Information shown:
════════════════════

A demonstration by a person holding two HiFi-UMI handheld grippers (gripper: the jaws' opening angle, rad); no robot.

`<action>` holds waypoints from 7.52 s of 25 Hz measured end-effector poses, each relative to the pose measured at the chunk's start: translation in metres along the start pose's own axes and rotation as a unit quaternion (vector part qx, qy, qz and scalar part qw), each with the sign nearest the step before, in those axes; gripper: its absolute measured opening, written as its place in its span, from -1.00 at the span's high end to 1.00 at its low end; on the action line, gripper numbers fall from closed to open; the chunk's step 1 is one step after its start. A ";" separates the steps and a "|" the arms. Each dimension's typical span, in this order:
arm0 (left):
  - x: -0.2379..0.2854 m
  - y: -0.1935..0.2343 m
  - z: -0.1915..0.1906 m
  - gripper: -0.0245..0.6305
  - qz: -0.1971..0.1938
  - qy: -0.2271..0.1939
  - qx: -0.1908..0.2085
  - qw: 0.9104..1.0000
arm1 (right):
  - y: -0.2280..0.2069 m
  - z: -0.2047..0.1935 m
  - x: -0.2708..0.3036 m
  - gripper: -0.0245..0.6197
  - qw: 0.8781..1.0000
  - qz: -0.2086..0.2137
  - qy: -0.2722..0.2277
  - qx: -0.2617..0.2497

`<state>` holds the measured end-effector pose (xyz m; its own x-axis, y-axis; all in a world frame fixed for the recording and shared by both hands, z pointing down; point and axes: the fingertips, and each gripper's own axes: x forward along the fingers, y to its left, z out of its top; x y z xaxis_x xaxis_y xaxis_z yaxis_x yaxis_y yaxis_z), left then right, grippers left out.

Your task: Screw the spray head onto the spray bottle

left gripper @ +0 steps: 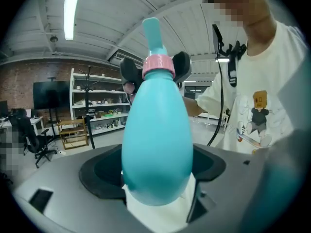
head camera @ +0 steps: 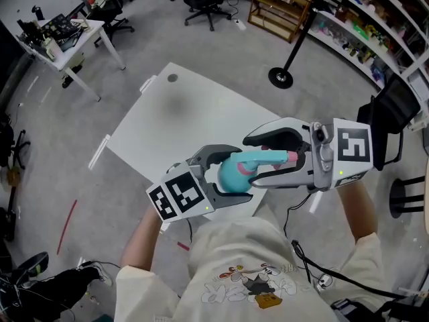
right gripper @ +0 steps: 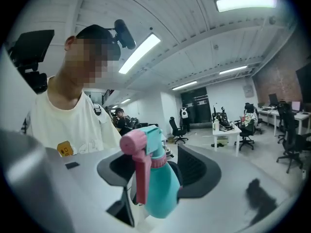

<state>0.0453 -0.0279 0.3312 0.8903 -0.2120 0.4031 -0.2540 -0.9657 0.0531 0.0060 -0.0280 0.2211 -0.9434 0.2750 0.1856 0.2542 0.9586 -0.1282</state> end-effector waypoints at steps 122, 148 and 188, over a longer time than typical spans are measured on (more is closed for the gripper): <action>-0.007 0.071 -0.061 -0.31 0.341 -0.022 -0.175 0.924 | -0.055 -0.056 0.032 0.42 0.958 -0.283 -0.014 0.045; 0.003 -0.047 -0.029 -0.31 -0.118 0.025 0.050 0.991 | 0.047 -0.028 0.023 0.29 0.985 0.173 0.011 -0.010; -0.017 0.082 -0.057 -0.31 0.372 -0.011 -0.123 0.920 | -0.060 -0.046 0.039 0.50 0.956 -0.294 0.016 -0.009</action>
<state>-0.0119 -0.0954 0.3807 0.4429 -0.8056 0.3936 -0.8713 -0.4902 -0.0229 -0.0365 -0.0718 0.2807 -0.9174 -0.3101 0.2495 -0.3143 0.9490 0.0240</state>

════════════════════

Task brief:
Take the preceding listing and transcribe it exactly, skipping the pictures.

Output:
A demonstration by a person holding two HiFi-UMI handheld grippers (gripper: the jaws' opening angle, rad); no robot.

`<action>` holds waypoints from 7.52 s of 25 Hz measured end-effector poses, each relative to the pose measured at the chunk's start: translation in metres along the start pose's own axes and rotation as a unit quaternion (vector part qx, qy, qz and scalar part qw), each with the sign nearest the step before, in those axes; gripper: its absolute measured opening, written as its place in its span, from -1.00 at the span's high end to 1.00 at its low end; on the action line, gripper numbers fall from closed to open; the chunk's step 1 is one step after its start. A ";" separates the steps and a "|" the arms. Each dimension's typical span, in this order:
arm0 (left):
  - x: -0.2379..0.2854 m
  - y: -0.1935..0.2343 m
  - z: -0.1915..0.1906 m
  - gripper: -0.0245..0.6305
  - qz: -0.1971..0.1938
  - qy: -0.2271..0.1939
  - qx: -0.1908..0.2085
  - qw: 0.9104..1.0000
arm1 (right):
  - y: -0.2280..0.2069 m
  - z: -0.2047..0.1935 m
  - x: -0.2708..0.3036 m
  - gripper: -0.0245..0.6197
  - qw: 0.8781..1.0000
  - qz: -0.2086..0.2137
  - qy: -0.2722..0.2277
  - qx: -0.2617..0.2497

`<state>` holds the measured end-effector pose (xyz m; its own x-axis, y-axis; all in a world frame fixed for the recording and shared by both hands, z pointing down; point and axes: the fingertips, and each gripper's own axes: x forward along the fingers, y to its left, z out of its top; x y z xaxis_x xaxis_y xaxis_z yaxis_x yaxis_y yaxis_z), left then right, grippers left out.

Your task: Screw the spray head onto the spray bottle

left gripper @ +0 steps: 
head camera @ +0 steps: 
right gripper @ +0 steps: 

<state>0.0453 -0.0279 0.3312 0.8903 -0.2120 0.4031 -0.2540 -0.9657 0.0531 0.0060 -0.0280 0.2211 -0.9434 0.2750 0.1856 0.2542 0.9586 -0.1282</state> end-effector waypoints at steps 122, 148 and 188, over a longer time than typical spans are measured on (more is closed for the gripper): <action>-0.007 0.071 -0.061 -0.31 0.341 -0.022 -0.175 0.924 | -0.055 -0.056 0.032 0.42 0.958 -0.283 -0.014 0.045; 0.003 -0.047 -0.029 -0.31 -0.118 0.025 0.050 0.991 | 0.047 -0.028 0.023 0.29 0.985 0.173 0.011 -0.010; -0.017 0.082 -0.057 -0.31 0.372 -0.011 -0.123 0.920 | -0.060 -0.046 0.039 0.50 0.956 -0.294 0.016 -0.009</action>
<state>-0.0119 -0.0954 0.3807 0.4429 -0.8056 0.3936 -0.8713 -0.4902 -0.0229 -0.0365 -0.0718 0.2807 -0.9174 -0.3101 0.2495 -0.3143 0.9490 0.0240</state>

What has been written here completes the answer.